Agreed. There is not enough investigation being done by investors into the situation. People get caught up in the mob rule, which is all too often based on misinformation. Whether it is short selling, based on rumours of default which spreads to panic and dumping of stock. or, on the other side of the coin people who believe that the world is rosey and Australia is insulated from all the cancer in the financial systems around the world.

Worse is the spruiking of the idea that if we all remain positve everything will be fine. Unfortunately this just isn't always the case.We NEED to question things. We NEED to do research.

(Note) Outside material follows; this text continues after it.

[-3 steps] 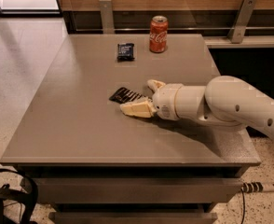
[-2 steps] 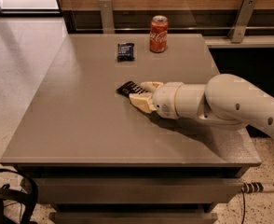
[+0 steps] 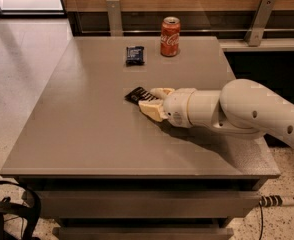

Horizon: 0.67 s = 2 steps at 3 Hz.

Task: Pick rxbar chocolate

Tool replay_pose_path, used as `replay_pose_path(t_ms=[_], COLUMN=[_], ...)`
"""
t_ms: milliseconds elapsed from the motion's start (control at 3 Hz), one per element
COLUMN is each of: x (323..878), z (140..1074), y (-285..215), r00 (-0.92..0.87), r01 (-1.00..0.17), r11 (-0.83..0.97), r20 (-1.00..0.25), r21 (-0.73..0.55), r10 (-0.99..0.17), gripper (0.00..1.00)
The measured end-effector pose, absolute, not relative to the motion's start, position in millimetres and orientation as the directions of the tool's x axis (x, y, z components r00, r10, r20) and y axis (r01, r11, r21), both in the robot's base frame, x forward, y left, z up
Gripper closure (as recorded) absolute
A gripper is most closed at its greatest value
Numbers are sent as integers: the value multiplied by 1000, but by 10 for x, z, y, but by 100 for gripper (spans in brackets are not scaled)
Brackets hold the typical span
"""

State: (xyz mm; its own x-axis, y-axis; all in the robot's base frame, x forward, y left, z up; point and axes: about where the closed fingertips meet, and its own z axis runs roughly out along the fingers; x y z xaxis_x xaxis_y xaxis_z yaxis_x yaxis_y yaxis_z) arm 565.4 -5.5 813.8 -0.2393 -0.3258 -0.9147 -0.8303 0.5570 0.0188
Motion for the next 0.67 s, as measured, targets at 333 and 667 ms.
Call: replay_pose_path(t_ms=[333,667], x=[5654,5757], z=[8138,8378], y=[-55,-111], r00=[-239,-181], r01=[-830,-848], r11=[557,530], r20=[-915,-936], r21=[19,-6], r10=[-326,-301], gripper=[100,100])
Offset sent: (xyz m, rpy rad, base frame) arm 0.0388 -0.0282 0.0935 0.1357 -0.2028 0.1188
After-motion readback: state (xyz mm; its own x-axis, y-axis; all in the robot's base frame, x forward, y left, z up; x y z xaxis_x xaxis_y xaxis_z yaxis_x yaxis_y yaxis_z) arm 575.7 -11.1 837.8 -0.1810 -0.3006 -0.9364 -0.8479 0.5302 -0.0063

Take this email newsletter I got from an Estate Agent this morning! Now, I am pretty sure it's illegal to offer this guarantee of capital gain year on year for the next three years... but who is going to pull them up on it?

Woul you buy into this email? Would you buy into this email if it came from a stock broker? Or a financial advisor?

Ask questions. Do reasearch. And then make an informed decision. Things are not always doom and gloom. Things aren't always rosey. And things won't always be fine if we all just put on blinkers and "think positive.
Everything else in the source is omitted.